For those interested in the best plants to grow, including new-to-you and unusual varieties, you might like to know about this lovely book that I was so pleased to be asked to contribute to! Beautifully designed and presented, this is a series of plant profiles of the best plants to grow, from, as it says, the world’s greatest plantspeople. All of us who have been privileged to be part of this delightful project were asked to choose our ‘Desert Islands Discs’ selection of plants – no easy task! This is a book to dip into – but carefully, as you will find yourself engrossed – to hear what moves designers, botanists, gardeners and growers towards particular plants. Some have been chosen for their tactile qualities – myself included, while some are for the memories or feelings they evoke. For instance Jekka McVicar’s herb farm began when a friend asked for some of her tarragon, a herb that you couldn’t buy at that time. She also nearly killed a Michelin starred chef who tried some of her Sichuan pepper!

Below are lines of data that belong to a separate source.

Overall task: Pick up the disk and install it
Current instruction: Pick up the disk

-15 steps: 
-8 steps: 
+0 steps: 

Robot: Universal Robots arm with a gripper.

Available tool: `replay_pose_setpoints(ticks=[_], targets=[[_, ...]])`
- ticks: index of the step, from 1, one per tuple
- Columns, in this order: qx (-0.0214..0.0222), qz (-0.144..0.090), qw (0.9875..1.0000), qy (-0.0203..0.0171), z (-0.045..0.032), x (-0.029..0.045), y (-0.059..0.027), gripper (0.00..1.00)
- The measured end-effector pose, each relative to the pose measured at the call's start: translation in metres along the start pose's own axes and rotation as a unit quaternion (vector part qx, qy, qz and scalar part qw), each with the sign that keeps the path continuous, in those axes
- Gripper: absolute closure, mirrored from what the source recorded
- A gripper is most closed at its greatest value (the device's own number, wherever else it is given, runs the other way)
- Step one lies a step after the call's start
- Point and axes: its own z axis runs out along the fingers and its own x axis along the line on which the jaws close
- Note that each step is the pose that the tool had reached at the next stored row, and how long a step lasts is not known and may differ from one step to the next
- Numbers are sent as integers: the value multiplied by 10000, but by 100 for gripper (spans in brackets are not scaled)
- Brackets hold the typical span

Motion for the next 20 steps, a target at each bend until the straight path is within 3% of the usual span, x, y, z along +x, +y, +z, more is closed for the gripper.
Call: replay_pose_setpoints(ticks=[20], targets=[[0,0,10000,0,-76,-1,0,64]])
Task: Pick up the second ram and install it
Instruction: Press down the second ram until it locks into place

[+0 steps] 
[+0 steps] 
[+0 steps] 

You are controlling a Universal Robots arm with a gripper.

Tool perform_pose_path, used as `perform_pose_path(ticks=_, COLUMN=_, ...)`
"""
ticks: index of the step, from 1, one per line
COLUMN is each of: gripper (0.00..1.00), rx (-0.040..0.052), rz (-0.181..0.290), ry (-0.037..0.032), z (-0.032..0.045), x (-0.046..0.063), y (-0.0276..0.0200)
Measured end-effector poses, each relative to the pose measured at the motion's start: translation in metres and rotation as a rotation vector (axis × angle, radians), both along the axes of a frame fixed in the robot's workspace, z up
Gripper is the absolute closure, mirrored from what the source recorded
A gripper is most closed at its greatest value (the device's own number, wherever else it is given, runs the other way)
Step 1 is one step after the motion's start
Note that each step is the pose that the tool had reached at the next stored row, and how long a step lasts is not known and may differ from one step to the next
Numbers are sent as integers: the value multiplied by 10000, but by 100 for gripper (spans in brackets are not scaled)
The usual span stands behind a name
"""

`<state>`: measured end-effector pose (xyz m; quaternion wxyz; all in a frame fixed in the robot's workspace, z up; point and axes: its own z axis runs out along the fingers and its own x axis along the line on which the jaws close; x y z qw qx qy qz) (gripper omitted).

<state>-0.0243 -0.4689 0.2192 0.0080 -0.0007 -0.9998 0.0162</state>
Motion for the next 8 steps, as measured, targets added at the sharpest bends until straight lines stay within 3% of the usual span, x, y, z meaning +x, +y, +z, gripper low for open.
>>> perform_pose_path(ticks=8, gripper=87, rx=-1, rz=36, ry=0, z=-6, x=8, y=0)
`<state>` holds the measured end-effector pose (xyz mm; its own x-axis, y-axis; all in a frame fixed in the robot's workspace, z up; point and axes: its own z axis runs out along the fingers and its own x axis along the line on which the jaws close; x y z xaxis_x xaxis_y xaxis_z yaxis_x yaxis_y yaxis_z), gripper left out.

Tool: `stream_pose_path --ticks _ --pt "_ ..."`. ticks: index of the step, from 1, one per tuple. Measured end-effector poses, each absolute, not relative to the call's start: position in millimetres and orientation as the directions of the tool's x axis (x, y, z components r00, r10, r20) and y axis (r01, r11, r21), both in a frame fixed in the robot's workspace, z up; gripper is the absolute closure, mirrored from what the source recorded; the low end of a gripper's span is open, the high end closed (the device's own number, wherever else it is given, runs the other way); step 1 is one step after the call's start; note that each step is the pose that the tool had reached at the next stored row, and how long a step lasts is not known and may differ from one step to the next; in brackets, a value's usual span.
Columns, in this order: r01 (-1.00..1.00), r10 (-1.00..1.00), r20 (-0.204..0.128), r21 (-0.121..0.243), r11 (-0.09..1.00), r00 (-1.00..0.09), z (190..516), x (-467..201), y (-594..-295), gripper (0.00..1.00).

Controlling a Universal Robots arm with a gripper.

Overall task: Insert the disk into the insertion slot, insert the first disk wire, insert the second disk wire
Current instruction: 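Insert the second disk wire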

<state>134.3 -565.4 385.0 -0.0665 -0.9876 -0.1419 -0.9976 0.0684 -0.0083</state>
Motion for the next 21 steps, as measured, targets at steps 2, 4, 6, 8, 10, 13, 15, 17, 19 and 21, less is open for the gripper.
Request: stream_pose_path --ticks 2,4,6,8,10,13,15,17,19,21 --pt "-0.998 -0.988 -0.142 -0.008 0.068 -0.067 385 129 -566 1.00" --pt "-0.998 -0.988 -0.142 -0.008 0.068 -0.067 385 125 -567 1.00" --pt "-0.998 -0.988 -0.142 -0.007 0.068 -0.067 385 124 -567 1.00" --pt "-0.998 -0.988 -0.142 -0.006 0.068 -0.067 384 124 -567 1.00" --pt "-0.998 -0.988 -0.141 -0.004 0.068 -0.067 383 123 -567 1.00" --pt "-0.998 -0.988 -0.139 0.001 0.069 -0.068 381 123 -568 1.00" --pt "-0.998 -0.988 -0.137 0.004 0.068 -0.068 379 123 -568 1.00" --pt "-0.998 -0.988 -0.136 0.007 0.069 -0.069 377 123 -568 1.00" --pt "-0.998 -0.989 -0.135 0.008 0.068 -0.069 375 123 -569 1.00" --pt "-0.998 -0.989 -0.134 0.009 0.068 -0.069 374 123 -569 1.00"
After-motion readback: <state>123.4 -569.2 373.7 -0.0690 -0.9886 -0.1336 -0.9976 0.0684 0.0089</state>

I chose some of my favourite grasses, including my discovery – by its wonderful vanilla scent – of the beautiful Sporobolis heterolepsis (prairie dropseed). I love grasses for their ability to catch the light, and for their airy form that can hold together a more diverse planting scheme by drifting through and around other plants. But I also love texture and colour, so some of the other plants I selected included the wonderfully delicate poker, Kniphofia thomsonii var. thomsonii – look it up, it’s not like the gaudy red hot pokers, this is a beauty!
The illustrations are charming, and as a former professional illustrator myself I really appreciated that artwork was chosen over photographs to give such a pleasing accompaniment to the whole design of the book.
You can buy it from the usual places including Amazon or directly from the publishers, Bloom; you can see more of the illustrations on their website. Gardening author and broadcaster Matt Biggs said of it:
‘This book is a glorious chocolate box of treats and surprises’ and he’s quite right!